Journal Gets It Right: Impeachment Trial Does Not Threaten U.S. Foreign Policy Interests — Its Defendant Does

(Washington, D.C.): Recent warnings have been issued by both foreign and domestic sources
that
placing President Clinton, the U.S. Commander- in-Chief, on trial in the Senate may threaten
American interests abroad and international security. An editorial in today’s Wall Street
Journal

(see the attached) rightly debunks such assertions as nonsense,
declaring that: “This President’s
record shows that he is far from indispensable.

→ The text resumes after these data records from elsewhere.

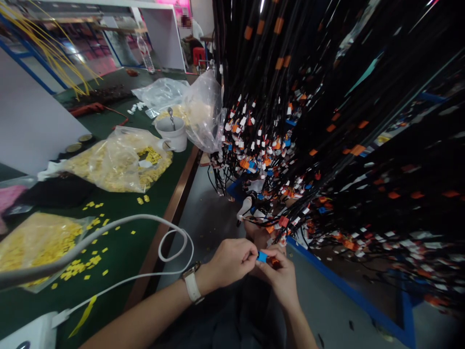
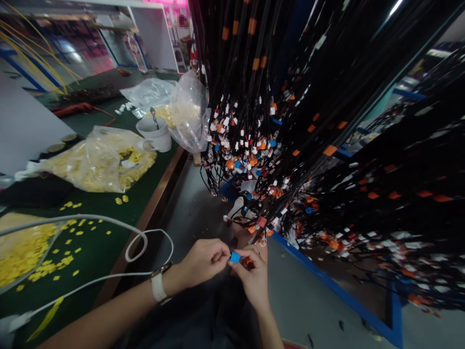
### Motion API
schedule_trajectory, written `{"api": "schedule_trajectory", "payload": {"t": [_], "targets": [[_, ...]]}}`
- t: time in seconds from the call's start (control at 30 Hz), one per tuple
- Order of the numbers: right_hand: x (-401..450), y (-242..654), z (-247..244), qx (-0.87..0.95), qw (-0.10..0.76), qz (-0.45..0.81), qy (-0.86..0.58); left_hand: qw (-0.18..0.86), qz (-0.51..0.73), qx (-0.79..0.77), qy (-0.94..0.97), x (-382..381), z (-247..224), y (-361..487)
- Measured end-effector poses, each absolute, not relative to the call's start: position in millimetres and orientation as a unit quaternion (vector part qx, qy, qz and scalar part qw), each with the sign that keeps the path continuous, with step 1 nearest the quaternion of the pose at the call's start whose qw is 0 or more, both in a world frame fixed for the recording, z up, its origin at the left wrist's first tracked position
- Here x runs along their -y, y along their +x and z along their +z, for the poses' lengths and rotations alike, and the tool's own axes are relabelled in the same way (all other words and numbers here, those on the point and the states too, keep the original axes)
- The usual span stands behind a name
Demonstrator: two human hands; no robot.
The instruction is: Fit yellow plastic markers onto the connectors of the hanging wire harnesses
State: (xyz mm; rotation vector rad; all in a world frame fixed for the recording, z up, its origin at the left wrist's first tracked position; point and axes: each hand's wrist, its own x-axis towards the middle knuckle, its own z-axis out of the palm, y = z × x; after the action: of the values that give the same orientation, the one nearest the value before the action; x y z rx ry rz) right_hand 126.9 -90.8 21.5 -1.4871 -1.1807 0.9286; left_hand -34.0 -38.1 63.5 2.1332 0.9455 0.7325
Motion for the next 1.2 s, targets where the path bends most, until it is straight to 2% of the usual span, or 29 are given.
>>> {"api": "schedule_trajectory", "payload": {"t": [0.73, 1.0, 1.2], "targets": [[92, 128, 20, 0.482, 0.498, 0.379, -0.613, 0.374, 0.241, -0.336, 0.83, 34, 69, -37], [91, 125, 22, 0.481, 0.506, 0.383, -0.605, 0.523, 0.218, -0.388, 0.727, 31, 72, -36], [92, 125, 22, 0.489, 0.51, 0.385, -0.594, 0.706, 0.192, -0.391, 0.558, 28, 66, -35]]}}
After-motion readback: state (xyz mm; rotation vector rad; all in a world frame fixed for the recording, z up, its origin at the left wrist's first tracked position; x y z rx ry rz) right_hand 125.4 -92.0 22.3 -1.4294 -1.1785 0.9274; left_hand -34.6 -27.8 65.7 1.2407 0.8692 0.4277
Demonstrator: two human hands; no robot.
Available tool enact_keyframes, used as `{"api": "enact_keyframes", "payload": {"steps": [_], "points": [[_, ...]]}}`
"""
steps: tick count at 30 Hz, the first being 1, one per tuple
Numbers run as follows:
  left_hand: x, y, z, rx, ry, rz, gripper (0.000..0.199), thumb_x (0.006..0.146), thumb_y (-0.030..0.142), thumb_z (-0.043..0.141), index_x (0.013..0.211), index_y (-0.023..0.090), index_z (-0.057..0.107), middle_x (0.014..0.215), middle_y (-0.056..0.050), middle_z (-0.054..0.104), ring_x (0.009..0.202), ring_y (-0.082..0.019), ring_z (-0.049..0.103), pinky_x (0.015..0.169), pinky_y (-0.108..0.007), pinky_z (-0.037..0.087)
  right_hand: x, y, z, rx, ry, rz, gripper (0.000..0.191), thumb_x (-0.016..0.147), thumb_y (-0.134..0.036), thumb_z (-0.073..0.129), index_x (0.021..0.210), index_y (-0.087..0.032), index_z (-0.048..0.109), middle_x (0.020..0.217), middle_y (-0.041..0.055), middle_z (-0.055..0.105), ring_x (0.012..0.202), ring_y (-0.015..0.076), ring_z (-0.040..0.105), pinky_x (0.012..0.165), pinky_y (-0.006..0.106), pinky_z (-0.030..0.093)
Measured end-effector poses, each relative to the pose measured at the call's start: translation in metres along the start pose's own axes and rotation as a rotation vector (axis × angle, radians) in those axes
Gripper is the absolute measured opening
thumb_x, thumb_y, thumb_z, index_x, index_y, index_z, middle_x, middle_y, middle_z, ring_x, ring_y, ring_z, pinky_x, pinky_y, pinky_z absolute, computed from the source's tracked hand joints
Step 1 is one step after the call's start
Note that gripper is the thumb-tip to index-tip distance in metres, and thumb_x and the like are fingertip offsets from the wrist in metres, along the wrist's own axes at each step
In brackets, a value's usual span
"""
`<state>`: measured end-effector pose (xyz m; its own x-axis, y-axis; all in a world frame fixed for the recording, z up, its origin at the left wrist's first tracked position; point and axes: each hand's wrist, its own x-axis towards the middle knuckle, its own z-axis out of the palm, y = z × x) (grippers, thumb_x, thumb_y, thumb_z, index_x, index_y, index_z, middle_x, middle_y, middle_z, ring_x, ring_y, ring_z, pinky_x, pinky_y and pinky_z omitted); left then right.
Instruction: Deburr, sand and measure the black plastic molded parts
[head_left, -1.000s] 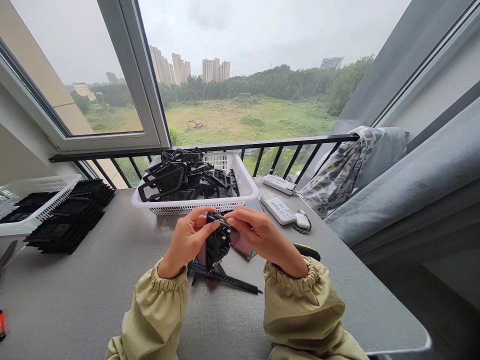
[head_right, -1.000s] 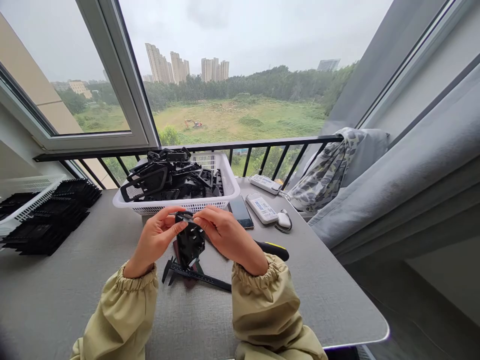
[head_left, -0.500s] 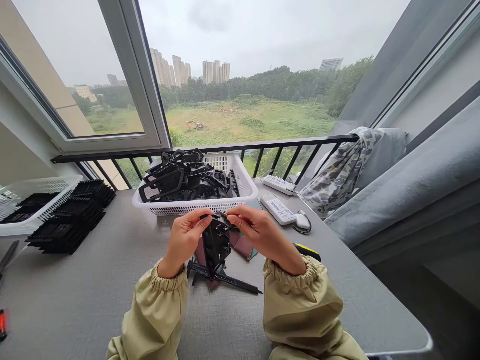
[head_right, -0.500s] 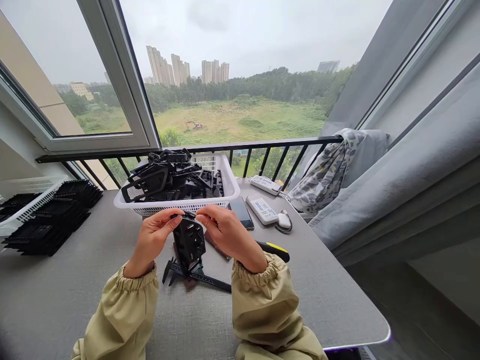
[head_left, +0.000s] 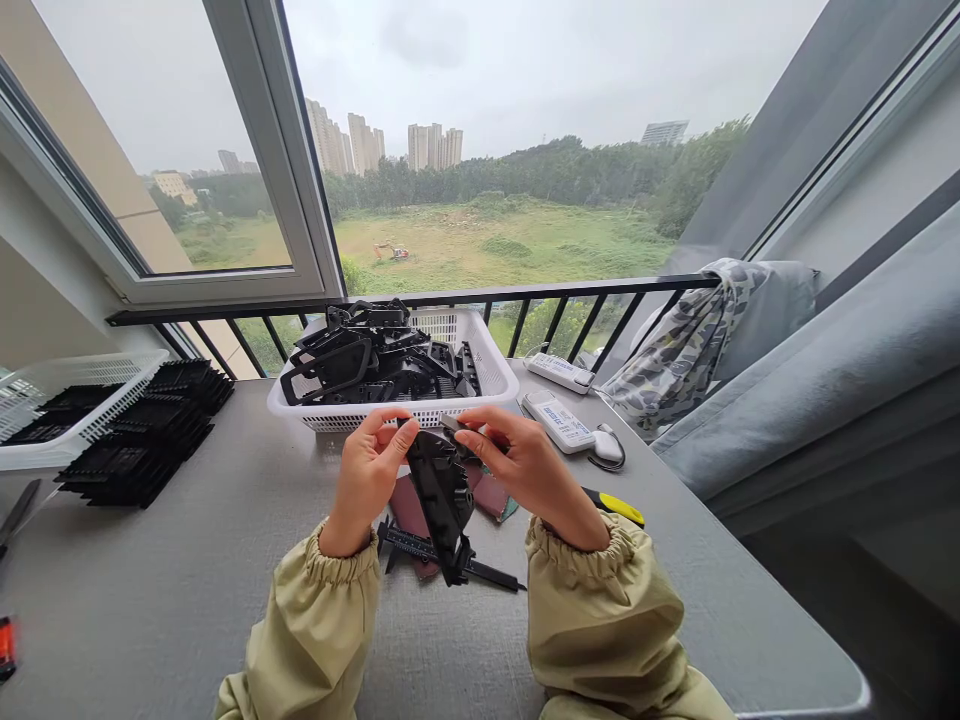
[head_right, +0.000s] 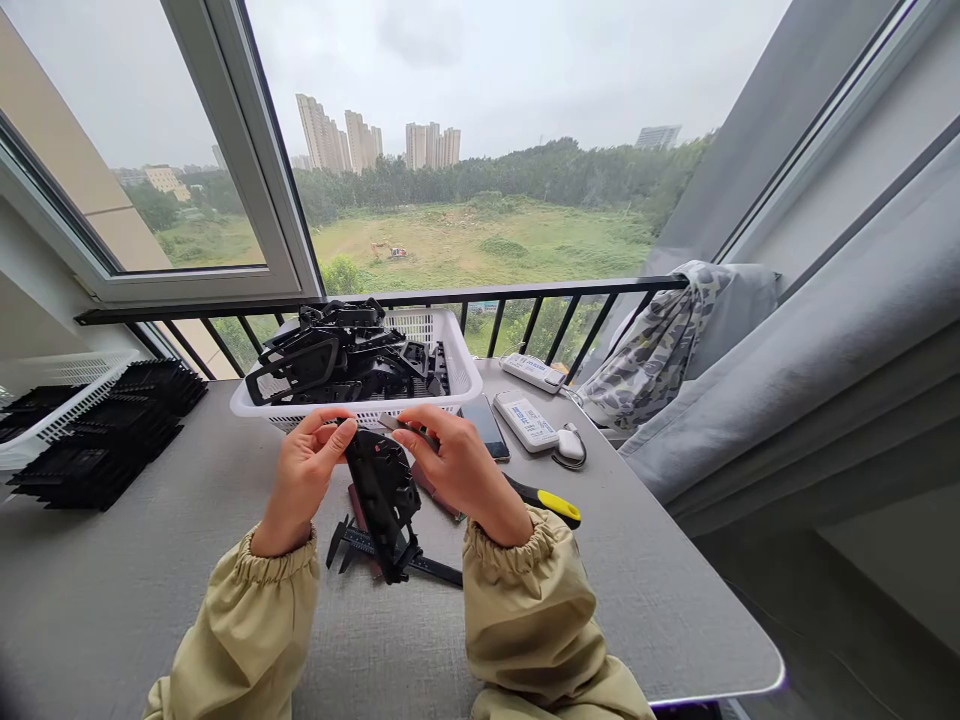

There is no overriding reason why
American law should not take its course in his case.”

The Center for Security Policy — which has issued thirty-six Decision
Briefs
in its Clinton Legacy
Watch series over the past 2 years 1 — heartily endorses this
conclusion in light of Mr. Clinton’s
mismanagement of the security policy portfolio during his six years in office. As the
Journal puts
it: “Any hard-eyed review of the Clinton record [reveals] an erosion of America’s
credibility in a world where by virtue of its military power and democratic traditions it is
expected to set a high standard of political leadership.”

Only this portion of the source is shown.